Deriving CQL-SAC | vernonwu

Readers are recommended to have prior knowledge for Reinforcement Learning basics. A good tutorial can be found here.

Introduction

Policy Optimization and Q-Learning are two main model-free RL approaches. While the former is more principled and stable, the latter exploits sampled trajectories more efficiently. Soft Actor-Critic, or SAC, is an interpolation of both approaches.

Policy Gradient

Following stochastic parameterized policy $\pi_\theta$ , we can sample trajectory $\tau.$ The aim is to maximize the expected return $J\left(\pi_\theta\right)=\underset{\tau \sim \pi_\theta}{\mathrm{E}}[R(\tau)].$ We aim to update $\theta$ via gradient descent $\theta_{k+1}=\theta_k+\left.\alpha \nabla_\theta J\left(\pi_\theta\right)\right|_{\theta_k}.$

The gradient $\nabla_\theta J\left(\pi_\theta\right)$ can be expanded into:

\begin{aligned} \nabla_\theta J\left(\pi_\theta\right) & =\nabla_\theta \underset{\tau \sim \pi_\theta}{\mathrm{E}}[R(\tau)] \\ & =\nabla_\theta \int_\tau P(\tau \mid \theta) R(\tau) \\ & =\int_\tau \nabla_\theta P(\tau \mid \theta) R(\tau) \\ & =\int_\tau P(\tau \mid \theta) \nabla_\theta \log P(\tau \mid \theta) R(\tau) \\ & =\underset{\tau \sim \pi_\theta}{\mathrm{E}}\left[\nabla_\theta \log P(\tau \mid \theta) R(\tau)\right] \\ & =\underset{\tau \sim \pi_\theta}{\mathrm{E}}\left[\sum_{t=0}^T \nabla_\theta \log \pi_\theta\left(a_t \mid s_t\right) R(\tau)\right] .\end{aligned}

Entropy-Regularized Reinforcement Learning

Q-function tends to dramatically overestimate Q-values, which then leads to the policy breaking because it exploits the errors in the Q-function. To address this issue, we ought to discount the Q-values by some metric.

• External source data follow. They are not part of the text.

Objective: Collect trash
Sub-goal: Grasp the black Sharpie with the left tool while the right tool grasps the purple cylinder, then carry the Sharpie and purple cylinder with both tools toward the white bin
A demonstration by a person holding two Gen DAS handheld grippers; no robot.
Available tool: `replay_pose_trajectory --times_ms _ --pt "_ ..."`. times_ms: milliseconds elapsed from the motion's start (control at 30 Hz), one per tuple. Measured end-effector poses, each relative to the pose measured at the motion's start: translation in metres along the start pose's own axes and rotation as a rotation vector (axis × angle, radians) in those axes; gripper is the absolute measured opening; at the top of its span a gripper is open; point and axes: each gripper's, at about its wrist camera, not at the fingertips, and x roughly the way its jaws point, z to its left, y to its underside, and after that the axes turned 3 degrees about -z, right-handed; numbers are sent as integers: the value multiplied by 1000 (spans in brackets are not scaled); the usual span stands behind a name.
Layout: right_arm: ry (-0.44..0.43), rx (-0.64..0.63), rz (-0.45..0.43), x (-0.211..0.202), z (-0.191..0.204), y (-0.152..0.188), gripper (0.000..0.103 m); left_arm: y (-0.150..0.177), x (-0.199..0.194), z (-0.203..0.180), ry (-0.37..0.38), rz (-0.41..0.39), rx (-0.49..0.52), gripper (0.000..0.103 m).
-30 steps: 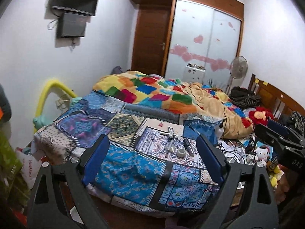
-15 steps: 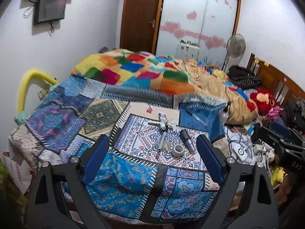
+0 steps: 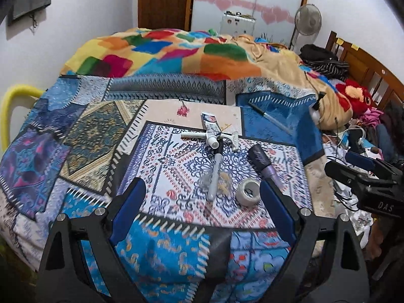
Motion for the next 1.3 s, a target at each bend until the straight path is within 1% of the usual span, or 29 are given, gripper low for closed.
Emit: replay_pose_trajectory --times_ms 33,100,133,200,233,300,333,367,500,633,700,733,767,800,933,1067,1300 --pt "-6 -6 7 7 2 -1 85 -3 8 0 5 6 0 89" --pt "-23 -17 23 20 6 -3 74 -7 26 1 23 27 -1 79" --pt "-40 -18 40 29 9 -3 71 -9 36 2 35 42 0 76" --pt "-74 -15 64 44 11 -4 57 -12 54 1 54 71 8 61" --pt "-89 -15 79 51 13 -4 55 -12 64 1 67 87 12 57" --pt "-107 -21 98 64 17 -4 46 -12 77 -2 87 106 20 48" --pt "-106 -28 107 70 20 -3 45 -11 83 -3 94 112 25 47" --pt "-107 -34 113 75 22 -3 42 -11 86 -4 97 115 29 43" --pt "-124 -29 139 92 24 -3 39 -7 107 -5 111 147 38 30" --pt "-123 -33 161 104 24 -3 33 -5 118 -6 124 161 35 23" --pt "-111 -47 153 107 26 -3 31 -5 120 -6 135 160 30 13" --pt "-103 -60 152 107 28 -2 31 -5 121 -7 137 159 27 12" --pt "-95 -75 149 107 30 -2 25 -5 122 -7 139 160 25 10" --pt "-94 -85 144 108 31 -2 24 -5 122 -8 141 159 22 10" --pt "-83 -97 137 104 34 -1 24 -5 114 -7 152 159 4 10" --pt "-82 -92 116 87 35 -3 24 -7 97 -9 160 151 2 10" --pt "-75 -74 76 48 36 -15 24 -14 47 -19 165 106 20 10"
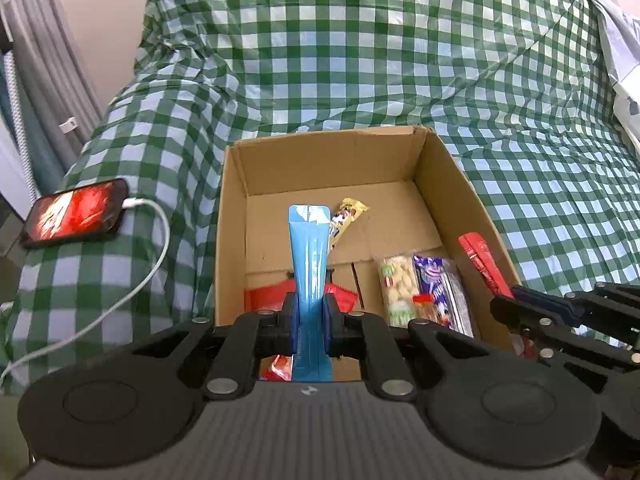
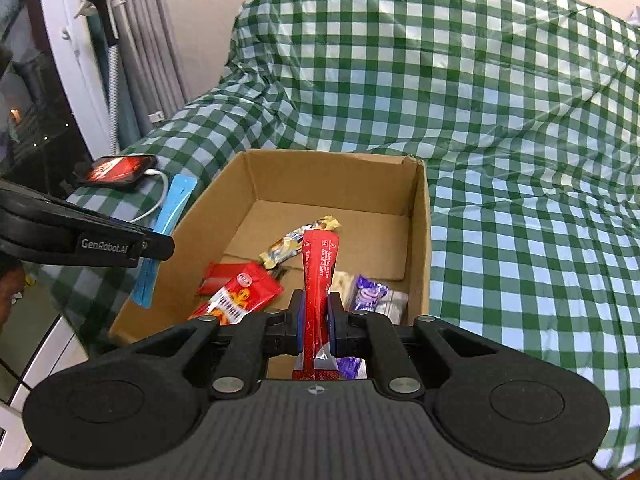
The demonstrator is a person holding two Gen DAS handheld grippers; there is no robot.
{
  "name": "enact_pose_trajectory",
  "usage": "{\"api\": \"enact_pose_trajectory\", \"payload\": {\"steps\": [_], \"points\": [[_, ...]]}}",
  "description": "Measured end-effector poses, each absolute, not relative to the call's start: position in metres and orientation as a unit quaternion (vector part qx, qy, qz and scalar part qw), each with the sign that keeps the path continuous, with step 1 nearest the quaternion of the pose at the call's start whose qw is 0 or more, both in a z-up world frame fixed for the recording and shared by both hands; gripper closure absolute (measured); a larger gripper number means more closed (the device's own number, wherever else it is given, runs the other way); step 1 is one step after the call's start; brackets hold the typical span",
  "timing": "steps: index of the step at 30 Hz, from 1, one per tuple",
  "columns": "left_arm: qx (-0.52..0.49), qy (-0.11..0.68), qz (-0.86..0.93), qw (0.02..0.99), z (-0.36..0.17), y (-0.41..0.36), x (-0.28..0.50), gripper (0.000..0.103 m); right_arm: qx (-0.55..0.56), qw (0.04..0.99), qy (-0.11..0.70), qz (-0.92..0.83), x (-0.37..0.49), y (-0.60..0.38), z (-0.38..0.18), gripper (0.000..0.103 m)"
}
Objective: Organize snacks
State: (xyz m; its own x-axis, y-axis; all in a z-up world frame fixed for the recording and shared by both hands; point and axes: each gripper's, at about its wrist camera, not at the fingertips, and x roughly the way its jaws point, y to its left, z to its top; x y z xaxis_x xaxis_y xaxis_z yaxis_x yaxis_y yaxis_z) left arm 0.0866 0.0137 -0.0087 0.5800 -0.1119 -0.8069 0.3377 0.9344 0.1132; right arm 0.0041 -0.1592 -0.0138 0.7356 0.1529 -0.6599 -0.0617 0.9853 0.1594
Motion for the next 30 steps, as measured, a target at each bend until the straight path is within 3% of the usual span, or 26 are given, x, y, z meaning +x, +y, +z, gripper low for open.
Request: {"api": "enact_pose_trajectory", "payload": {"steps": [10, 13, 14, 15, 16, 17, 18, 23, 30], "points": [[0.168, 0.438, -0.143, 0.871, -0.041, -0.004, 0.137, 0.089, 0.068, 0.92, 0.385, 0.044, 0.052, -0.166, -0.044, 0.092], [0.181, 0.428, -0.16, 0.871, -0.049, -0.008, 0.144, 0.08, 0.067, 0.916, 0.392, 0.047, 0.061, -0.165, -0.051, 0.086], [0.191, 0.418, -0.169, 0.872, -0.051, -0.009, 0.145, 0.052, 0.067, 0.914, 0.397, 0.047, 0.063, -0.165, -0.053, 0.086], [0.207, 0.402, -0.18, 0.873, -0.051, -0.011, 0.144, 0.017, 0.067, 0.913, 0.4, 0.046, 0.064, -0.165, -0.054, 0.079], [0.218, 0.379, -0.187, 0.88, -0.049, -0.012, 0.141, 0.006, 0.064, 0.912, 0.404, 0.042, 0.064, -0.165, -0.055, 0.056], [0.22, 0.354, -0.192, 0.888, -0.047, -0.011, 0.138, 0.0, 0.061, 0.911, 0.406, 0.034, 0.062, -0.164, -0.056, 0.043], [0.222, 0.329, -0.195, 0.897, -0.044, -0.009, 0.134, 0.0, 0.058, 0.912, 0.405, 0.029, 0.06, -0.164, -0.056, 0.028], [0.243, 0.302, -0.216, 0.896, -0.036, -0.007, 0.137, 0.0, 0.055, 0.902, 0.427, 0.027, 0.05, -0.159, -0.065, 0.025], [0.328, 0.165, -0.112, 0.923, -0.024, 0.021, 0.15, 0.0, 0.049, 0.895, 0.442, 0.024, 0.035, -0.148, -0.06, 0.024]]}}
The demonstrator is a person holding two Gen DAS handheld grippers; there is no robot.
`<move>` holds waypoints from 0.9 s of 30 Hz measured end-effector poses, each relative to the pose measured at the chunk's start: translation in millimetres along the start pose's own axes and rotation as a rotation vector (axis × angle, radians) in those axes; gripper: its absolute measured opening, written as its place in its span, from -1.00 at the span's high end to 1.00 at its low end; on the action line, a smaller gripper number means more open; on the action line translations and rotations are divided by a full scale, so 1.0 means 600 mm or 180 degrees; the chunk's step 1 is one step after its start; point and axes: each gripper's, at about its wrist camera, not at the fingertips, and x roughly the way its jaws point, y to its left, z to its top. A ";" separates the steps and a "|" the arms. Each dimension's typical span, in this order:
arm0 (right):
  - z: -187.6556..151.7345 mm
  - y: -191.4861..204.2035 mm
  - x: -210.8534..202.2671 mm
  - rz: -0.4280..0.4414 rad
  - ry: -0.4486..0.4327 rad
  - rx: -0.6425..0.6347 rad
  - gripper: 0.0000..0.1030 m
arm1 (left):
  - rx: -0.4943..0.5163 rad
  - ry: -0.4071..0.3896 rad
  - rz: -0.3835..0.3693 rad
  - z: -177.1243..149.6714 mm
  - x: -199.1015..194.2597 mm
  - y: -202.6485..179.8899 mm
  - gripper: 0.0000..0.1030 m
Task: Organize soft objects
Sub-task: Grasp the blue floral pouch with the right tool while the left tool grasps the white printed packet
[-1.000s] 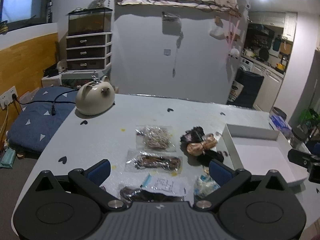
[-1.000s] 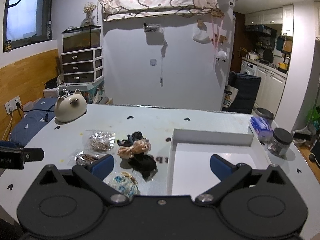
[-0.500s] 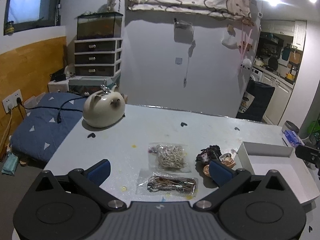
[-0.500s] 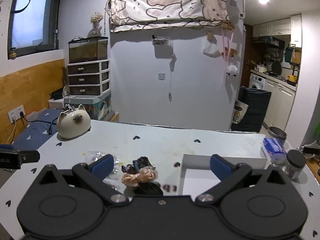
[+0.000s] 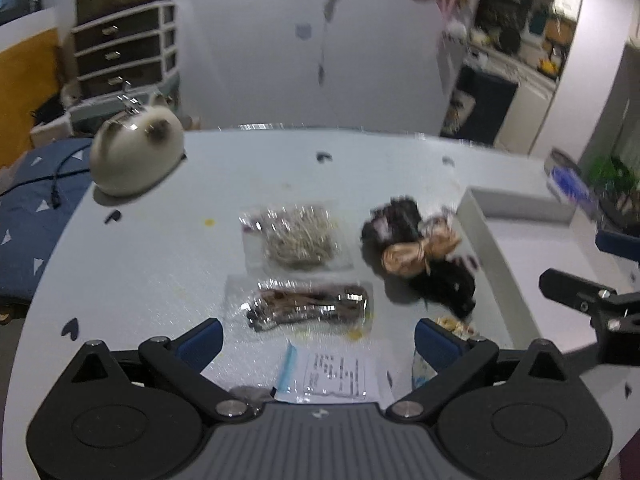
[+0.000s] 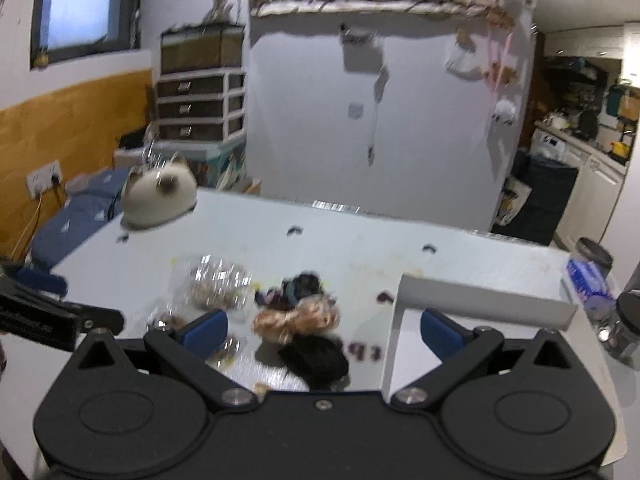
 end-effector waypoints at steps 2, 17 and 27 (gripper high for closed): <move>-0.009 0.004 0.013 0.0054 0.0118 -0.0076 -1.00 | 0.0025 0.0066 -0.0007 -0.001 0.013 0.001 -0.95; -0.084 0.068 0.115 0.0780 0.0960 -0.0608 -0.51 | 0.0053 0.0441 -0.0035 0.002 0.076 0.014 -0.95; -0.097 0.066 0.143 0.0847 0.1121 -0.0530 0.19 | 0.0404 0.0642 -0.0193 -0.006 0.105 -0.019 -0.97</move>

The entropy $H$ of a random variable $x \sim P$ is defined as:

H(P)=\underset{x \sim P}{\mathrm{E}}[-\log P(x)]

At each time step $t,$ we give the agent a bonus reward proportional to the entropy of the policy. The Bellman Equation is thus changed to:

\begin{aligned} Q^\pi(s, a) & =\underset{\substack{s^{\prime} \sim P \\ a^{\prime} \sim \pi}}{\mathrm{E}}\left[R\left(s, a, s^{\prime}\right)+\gamma\left(Q^\pi\left(s^{\prime}, a^{\prime}\right)+\alpha H\left(\pi\left(\cdot \mid s^{\prime}\right)\right)\right)\right] \\ & =\underset{\substack{s^{\prime} \sim P \\ a^{\prime} \sim \pi}}{\mathrm{E}}\left[R\left(s, a, s^{\prime}\right)+\gamma\left(Q^\pi\left(s^{\prime}, a^{\prime}\right)-\alpha \log \pi\left(a^{\prime} \mid s^{\prime}\right)\right)\right] \end{aligned}

where $\alpha$ is the trade-off coefficient (or temperature). Higher temperature encourages early exploration and prevents the policy from prematurely converging to a bad local optimum.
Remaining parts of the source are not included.